5 Apr 2019 | Shikun Liu, Edward Johns, Andrew J. Davison
This paper proposes a novel multi-task learning architecture called the Multi-Task Attention Network (MTAN), which enables the learning of task-specific feature-level attention. MTAN consists of a single shared network with a global feature pool and a soft-attention module for each task. These modules allow for the learning of task-specific features from the global features while enabling feature sharing across different tasks. The architecture is simple to implement, parameter-efficient, and can be trained end-to-end. It is evaluated on various datasets, including image-to-image prediction and image classification tasks, showing state-of-the-art performance in multi-task learning and being less sensitive to weighting schemes in the multi-task loss function.
MTAN is designed to address two key challenges in multi-task learning: network architecture (how to share features) and loss function (how to balance tasks). The architecture allows for the automatic learning of both task-shared and task-specific features, and is robust to different loss weighting schemes. The proposed network is built on any feed-forward neural network and is tested on the CityScapes and NYUv2 datasets for semantic segmentation, depth estimation, and surface normal prediction. It is also tested on the Visual Decathlon Challenge for image classification tasks, where it outperforms several baselines and is competitive with the state-of-the-art.
The MTAN architecture includes a shared network and task-specific attention modules that apply soft attention masks to learn task-specific features. The attention masks are automatically learned in an end-to-end manner, allowing for the sharing of features while maintaining task-specific performance. The method is robust to different weighting schemes in the loss function and introduces a novel weighting scheme called Dynamic Weight Average (DWA) that adapts task weighting over time based on the rate of change of the loss for each task.
Experiments show that MTAN outperforms other multi-task learning methods in terms of performance and parameter efficiency. It is also more robust to the choice of weighting scheme in the loss function. The method is evaluated on various tasks, including image-to-image prediction and image classification, and shows significant improvements in performance compared to single-task and multi-task baselines. The results demonstrate that MTAN is a promising approach for multi-task learning, offering a balance between feature sharing and task-specific learning.This paper proposes a novel multi-task learning architecture called the Multi-Task Attention Network (MTAN), which enables the learning of task-specific feature-level attention. MTAN consists of a single shared network with a global feature pool and a soft-attention module for each task. These modules allow for the learning of task-specific features from the global features while enabling feature sharing across different tasks. The architecture is simple to implement, parameter-efficient, and can be trained end-to-end. It is evaluated on various datasets, including image-to-image prediction and image classification tasks, showing state-of-the-art performance in multi-task learning and being less sensitive to weighting schemes in the multi-task loss function.

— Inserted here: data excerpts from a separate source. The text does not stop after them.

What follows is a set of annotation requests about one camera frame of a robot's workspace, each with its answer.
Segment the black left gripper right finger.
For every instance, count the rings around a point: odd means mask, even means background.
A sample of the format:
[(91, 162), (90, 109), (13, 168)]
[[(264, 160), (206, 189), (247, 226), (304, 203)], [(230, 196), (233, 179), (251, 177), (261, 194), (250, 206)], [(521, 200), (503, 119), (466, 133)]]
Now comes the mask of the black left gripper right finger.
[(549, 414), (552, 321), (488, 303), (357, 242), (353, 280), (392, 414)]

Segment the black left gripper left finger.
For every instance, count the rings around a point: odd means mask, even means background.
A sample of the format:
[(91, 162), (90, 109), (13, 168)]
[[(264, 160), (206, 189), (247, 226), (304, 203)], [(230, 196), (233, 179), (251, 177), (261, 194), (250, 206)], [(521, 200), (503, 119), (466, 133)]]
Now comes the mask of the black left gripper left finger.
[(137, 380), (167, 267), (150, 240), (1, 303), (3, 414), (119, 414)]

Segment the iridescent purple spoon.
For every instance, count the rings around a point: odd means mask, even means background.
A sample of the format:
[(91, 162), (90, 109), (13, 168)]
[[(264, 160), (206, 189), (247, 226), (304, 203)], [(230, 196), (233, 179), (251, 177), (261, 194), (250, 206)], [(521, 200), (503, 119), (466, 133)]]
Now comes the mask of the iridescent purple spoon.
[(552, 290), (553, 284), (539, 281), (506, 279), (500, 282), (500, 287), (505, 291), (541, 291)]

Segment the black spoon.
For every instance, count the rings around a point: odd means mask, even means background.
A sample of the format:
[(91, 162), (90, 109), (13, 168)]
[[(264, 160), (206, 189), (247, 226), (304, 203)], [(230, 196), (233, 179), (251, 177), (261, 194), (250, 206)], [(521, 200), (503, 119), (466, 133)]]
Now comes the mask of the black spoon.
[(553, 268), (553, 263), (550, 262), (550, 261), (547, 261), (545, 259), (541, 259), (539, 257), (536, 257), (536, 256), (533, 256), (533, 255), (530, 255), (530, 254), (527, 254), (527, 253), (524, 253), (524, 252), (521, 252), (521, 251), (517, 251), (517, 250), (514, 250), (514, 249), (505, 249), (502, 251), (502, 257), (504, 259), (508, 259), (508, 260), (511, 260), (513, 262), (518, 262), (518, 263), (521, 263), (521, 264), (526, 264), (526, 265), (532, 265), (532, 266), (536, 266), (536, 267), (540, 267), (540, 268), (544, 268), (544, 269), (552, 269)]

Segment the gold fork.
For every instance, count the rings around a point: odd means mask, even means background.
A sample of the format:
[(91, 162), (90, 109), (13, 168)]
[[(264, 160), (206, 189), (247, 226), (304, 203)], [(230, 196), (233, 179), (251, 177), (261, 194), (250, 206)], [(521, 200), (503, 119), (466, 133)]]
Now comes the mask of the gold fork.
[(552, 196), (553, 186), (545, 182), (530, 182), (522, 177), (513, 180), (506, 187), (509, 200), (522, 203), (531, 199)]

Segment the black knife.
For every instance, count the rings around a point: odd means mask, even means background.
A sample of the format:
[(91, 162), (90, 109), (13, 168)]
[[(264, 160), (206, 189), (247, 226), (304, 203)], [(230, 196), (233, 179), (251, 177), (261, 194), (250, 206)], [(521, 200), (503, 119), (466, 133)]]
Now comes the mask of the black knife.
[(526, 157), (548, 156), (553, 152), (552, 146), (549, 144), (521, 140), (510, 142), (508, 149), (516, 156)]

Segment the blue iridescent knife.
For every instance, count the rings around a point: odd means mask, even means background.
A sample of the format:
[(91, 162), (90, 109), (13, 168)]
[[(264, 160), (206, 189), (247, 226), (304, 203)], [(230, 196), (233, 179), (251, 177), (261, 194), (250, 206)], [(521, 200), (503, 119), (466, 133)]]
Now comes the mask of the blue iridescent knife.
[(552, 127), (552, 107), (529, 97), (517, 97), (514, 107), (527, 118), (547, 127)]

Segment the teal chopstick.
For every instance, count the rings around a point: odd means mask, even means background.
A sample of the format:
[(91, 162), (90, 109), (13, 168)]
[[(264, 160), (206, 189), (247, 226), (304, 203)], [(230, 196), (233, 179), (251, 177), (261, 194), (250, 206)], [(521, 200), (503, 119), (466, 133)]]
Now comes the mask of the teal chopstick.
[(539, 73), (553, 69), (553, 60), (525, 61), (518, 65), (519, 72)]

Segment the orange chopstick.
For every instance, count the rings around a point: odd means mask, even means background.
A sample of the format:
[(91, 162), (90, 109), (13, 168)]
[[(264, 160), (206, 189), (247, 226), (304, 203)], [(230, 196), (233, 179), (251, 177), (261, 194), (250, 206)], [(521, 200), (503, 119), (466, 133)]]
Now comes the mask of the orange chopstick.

MTAN is designed to address two key challenges in multi-task learning: network architecture (how to share features) and loss function (how to balance tasks). The architecture allows for the automatic learning of both task-shared and task-specific features, and is robust to different loss weighting schemes. The proposed network is built on any feed-forward neural network and is tested on the CityScapes and NYUv2 datasets for semantic segmentation, depth estimation, and surface normal prediction. It is also tested on the Visual Decathlon Challenge for image classification tasks, where it outperforms several baselines and is competitive with the state-of-the-art.
The MTAN architecture includes a shared network and task-specific attention modules that apply soft attention masks to learn task-specific features. The attention masks are automatically learned in an end-to-end manner, allowing for the sharing of features while maintaining task-specific performance. The method is robust to different weighting schemes in the loss function and introduces a novel weighting scheme called Dynamic Weight Average (DWA) that adapts task weighting over time based on the rate of change of the loss for each task.
Experiments show that MTAN outperforms other multi-task learning methods in terms of performance and parameter efficiency. It is also more robust to the choice of weighting scheme in the loss function. The method is evaluated on various tasks, including image-to-image prediction and image classification, and shows significant improvements in performance compared to single-task and multi-task baselines. The results demonstrate that MTAN is a promising approach for multi-task learning, offering a balance between feature sharing and task-specific learning.